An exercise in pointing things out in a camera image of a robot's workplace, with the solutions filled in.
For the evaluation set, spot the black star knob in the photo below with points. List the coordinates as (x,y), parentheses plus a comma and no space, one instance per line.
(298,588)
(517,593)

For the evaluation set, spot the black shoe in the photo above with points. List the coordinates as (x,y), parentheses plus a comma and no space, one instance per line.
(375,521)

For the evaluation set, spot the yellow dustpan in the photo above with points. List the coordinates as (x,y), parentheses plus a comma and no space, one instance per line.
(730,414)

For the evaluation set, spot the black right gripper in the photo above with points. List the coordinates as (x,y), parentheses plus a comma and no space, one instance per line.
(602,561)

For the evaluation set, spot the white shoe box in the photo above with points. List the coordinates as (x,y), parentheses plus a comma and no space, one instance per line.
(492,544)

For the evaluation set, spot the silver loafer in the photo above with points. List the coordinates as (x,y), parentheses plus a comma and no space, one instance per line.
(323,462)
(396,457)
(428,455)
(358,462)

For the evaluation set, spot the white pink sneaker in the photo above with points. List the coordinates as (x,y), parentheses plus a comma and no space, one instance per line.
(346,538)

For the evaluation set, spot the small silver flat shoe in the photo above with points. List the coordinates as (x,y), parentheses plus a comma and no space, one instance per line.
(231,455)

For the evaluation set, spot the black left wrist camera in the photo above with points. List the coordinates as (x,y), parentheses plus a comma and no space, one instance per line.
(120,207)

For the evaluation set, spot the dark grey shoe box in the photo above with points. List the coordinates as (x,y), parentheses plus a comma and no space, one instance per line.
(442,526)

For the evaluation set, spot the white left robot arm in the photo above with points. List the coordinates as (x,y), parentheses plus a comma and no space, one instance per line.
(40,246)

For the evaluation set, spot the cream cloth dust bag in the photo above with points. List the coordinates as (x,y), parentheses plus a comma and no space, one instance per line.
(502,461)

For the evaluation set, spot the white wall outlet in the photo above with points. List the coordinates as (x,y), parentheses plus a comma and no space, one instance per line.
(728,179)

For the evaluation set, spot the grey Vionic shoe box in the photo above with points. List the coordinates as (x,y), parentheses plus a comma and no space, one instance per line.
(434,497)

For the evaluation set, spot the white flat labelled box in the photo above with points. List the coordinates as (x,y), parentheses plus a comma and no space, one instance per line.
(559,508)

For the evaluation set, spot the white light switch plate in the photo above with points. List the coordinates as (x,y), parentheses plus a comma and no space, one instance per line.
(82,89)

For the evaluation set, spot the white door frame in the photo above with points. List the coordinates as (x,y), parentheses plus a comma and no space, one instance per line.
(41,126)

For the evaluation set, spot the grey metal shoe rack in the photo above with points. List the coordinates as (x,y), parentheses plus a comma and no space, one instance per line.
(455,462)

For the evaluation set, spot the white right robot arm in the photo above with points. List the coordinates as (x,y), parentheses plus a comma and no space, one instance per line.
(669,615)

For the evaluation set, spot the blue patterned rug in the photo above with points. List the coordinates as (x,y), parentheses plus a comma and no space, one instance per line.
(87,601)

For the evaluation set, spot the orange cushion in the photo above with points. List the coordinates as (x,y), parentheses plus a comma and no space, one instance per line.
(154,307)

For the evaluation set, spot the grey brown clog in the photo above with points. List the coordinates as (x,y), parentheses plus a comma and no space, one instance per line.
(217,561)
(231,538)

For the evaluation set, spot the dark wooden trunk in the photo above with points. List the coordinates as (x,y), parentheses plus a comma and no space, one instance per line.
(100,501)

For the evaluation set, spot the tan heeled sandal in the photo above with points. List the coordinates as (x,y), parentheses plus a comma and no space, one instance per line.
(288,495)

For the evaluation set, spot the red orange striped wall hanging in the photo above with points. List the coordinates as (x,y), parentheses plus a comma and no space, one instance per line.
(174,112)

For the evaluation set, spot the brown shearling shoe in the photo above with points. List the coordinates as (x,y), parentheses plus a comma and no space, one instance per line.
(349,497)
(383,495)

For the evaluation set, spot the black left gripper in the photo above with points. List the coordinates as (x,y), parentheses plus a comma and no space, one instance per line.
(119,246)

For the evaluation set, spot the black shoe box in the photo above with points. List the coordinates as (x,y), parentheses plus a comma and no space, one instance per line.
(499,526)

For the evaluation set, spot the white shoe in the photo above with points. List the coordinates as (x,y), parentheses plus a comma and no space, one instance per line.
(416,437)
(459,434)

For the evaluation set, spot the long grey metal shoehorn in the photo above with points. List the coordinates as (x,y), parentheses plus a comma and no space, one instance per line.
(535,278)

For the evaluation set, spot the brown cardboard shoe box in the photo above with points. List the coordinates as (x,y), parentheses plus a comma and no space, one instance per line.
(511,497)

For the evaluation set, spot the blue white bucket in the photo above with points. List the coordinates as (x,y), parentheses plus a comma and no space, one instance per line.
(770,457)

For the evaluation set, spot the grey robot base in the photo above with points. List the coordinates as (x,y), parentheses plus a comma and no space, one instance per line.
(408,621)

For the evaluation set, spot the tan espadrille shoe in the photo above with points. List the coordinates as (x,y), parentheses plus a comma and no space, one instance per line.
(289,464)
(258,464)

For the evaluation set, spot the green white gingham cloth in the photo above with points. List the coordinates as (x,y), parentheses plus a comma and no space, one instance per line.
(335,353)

[Your goal]: What is needed is a word-for-word copy of all the records above.

[Reply]:
An exercise in pointing things out in a camera image of a robot's workplace, with the solutions filled in.
For the evaluation set, spot the black star knob in the photo below with points. List the coordinates as (x,y), parentheses plus a comma and no space, one instance per line.
(298,588)
(517,593)

For the evaluation set, spot the black shoe in the photo above with points. List the coordinates as (x,y), parentheses plus a comma and no space, one instance per line.
(375,521)

For the evaluation set, spot the yellow dustpan in the photo above with points. List the coordinates as (x,y), parentheses plus a comma and no space, one instance per line.
(730,414)

For the evaluation set, spot the black right gripper in the photo above with points. List the coordinates as (x,y), parentheses plus a comma and no space, one instance per line.
(602,561)

For the evaluation set, spot the white shoe box in the photo above with points. List the coordinates as (x,y), parentheses plus a comma and no space, one instance per line.
(492,544)

For the evaluation set, spot the silver loafer in the photo above with points. List the coordinates as (x,y), parentheses plus a comma and no space, one instance per line.
(323,462)
(396,457)
(428,455)
(358,462)

For the evaluation set, spot the white pink sneaker in the photo above with points. List the coordinates as (x,y), parentheses plus a comma and no space, one instance per line.
(346,538)

For the evaluation set, spot the small silver flat shoe in the photo above with points. List the coordinates as (x,y), parentheses plus a comma and no space, one instance per line.
(231,455)

For the evaluation set, spot the black left wrist camera in the photo above with points. List the coordinates as (x,y), parentheses plus a comma and no space, one instance per line.
(120,207)

For the evaluation set, spot the dark grey shoe box in the photo above with points. List the coordinates as (x,y), parentheses plus a comma and no space, one instance per line.
(442,526)

For the evaluation set, spot the white left robot arm in the photo above with points. List the coordinates as (x,y), parentheses plus a comma and no space, one instance per line.
(40,246)

For the evaluation set, spot the cream cloth dust bag in the photo above with points. List the coordinates as (x,y), parentheses plus a comma and no space, one instance per line.
(502,461)

For the evaluation set, spot the white wall outlet in the photo above with points. List the coordinates as (x,y), parentheses plus a comma and no space, one instance per line.
(728,179)

For the evaluation set, spot the grey Vionic shoe box in the photo above with points. List the coordinates as (x,y), parentheses plus a comma and no space, one instance per line.
(434,497)

For the evaluation set, spot the white flat labelled box in the photo above with points. List the coordinates as (x,y), parentheses plus a comma and no space, one instance per line.
(559,508)

For the evaluation set, spot the white light switch plate in the photo above with points. List the coordinates as (x,y), parentheses plus a comma and no space, one instance per line.
(82,89)

For the evaluation set, spot the white door frame in the photo above with points. List the coordinates as (x,y), parentheses plus a comma and no space, one instance per line.
(41,126)

For the evaluation set, spot the grey metal shoe rack in the photo above with points. List the coordinates as (x,y), parentheses plus a comma and no space, one instance per line.
(455,462)

For the evaluation set, spot the white right robot arm in the photo above with points. List the coordinates as (x,y), parentheses plus a comma and no space, one instance per line.
(669,615)

For the evaluation set, spot the blue patterned rug in the photo above with points. List the coordinates as (x,y), parentheses plus a comma and no space, one instance per line.
(87,601)

For the evaluation set, spot the orange cushion in the photo above with points. List the coordinates as (x,y), parentheses plus a comma and no space, one instance per line.
(154,307)

For the evaluation set, spot the grey brown clog in the photo above with points. List the coordinates as (x,y), parentheses plus a comma and no space, one instance per line.
(217,561)
(231,538)

For the evaluation set, spot the dark wooden trunk in the photo above with points. List the coordinates as (x,y), parentheses plus a comma and no space, one instance per line.
(100,501)

For the evaluation set, spot the tan heeled sandal in the photo above with points. List the coordinates as (x,y), parentheses plus a comma and no space, one instance per line.
(288,495)

For the evaluation set, spot the red orange striped wall hanging in the photo above with points. List the coordinates as (x,y), parentheses plus a comma and no space, one instance per line.
(174,112)

For the evaluation set, spot the brown shearling shoe in the photo above with points. List the coordinates as (x,y), parentheses plus a comma and no space, one instance per line.
(349,497)
(383,495)

For the evaluation set, spot the black left gripper in the photo above with points. List the coordinates as (x,y), parentheses plus a comma and no space, one instance per line.
(119,246)

For the evaluation set, spot the black shoe box in the photo above with points. List the coordinates as (x,y), parentheses plus a comma and no space, one instance per line.
(499,526)

For the evaluation set, spot the white shoe in the photo above with points. List the coordinates as (x,y), parentheses plus a comma and no space, one instance per line.
(416,437)
(459,434)

For the evaluation set, spot the long grey metal shoehorn in the photo above with points. List the coordinates as (x,y), parentheses plus a comma and no space, one instance per line.
(535,278)

For the evaluation set, spot the brown cardboard shoe box in the photo above with points. List the coordinates as (x,y), parentheses plus a comma and no space, one instance per line.
(511,497)

For the evaluation set, spot the blue white bucket in the photo above with points. List the coordinates as (x,y), parentheses plus a comma and no space, one instance per line.
(770,457)

For the evaluation set, spot the grey robot base in the photo above with points. List the coordinates as (x,y), parentheses plus a comma and no space, one instance per line.
(408,621)

For the evaluation set, spot the tan espadrille shoe in the photo above with points. List the coordinates as (x,y), parentheses plus a comma and no space, one instance per line.
(289,464)
(258,464)

For the evaluation set, spot the green white gingham cloth in the photo above with points. List the coordinates as (x,y), parentheses plus a comma and no space, one instance per line.
(335,353)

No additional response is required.